= EXERCISE INPUT =
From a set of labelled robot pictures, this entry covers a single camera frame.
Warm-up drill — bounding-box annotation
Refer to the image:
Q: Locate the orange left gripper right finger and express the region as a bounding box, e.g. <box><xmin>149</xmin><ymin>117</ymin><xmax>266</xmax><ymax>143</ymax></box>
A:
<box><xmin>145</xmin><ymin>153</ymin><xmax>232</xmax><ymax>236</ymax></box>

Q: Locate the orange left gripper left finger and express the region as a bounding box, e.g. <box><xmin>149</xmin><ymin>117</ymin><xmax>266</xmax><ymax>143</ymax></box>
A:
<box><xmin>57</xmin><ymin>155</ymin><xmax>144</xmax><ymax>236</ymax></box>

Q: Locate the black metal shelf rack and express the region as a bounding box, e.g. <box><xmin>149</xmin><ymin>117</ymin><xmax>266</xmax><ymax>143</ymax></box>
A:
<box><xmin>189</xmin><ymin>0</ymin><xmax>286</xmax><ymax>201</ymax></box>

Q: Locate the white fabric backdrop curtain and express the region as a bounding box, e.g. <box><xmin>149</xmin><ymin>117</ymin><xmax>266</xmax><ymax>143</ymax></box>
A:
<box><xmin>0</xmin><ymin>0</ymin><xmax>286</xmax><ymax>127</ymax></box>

= WORK TO BE COMPLETED =
The answer must consist of every line from the entries above that contains the string "finger".

= EXERCISE RESULT =
Q: Locate the orange left gripper right finger and express the region as a bounding box, e.g. <box><xmin>149</xmin><ymin>117</ymin><xmax>266</xmax><ymax>143</ymax></box>
Q: Locate the orange left gripper left finger and express the region as a bounding box, e.g. <box><xmin>149</xmin><ymin>117</ymin><xmax>266</xmax><ymax>143</ymax></box>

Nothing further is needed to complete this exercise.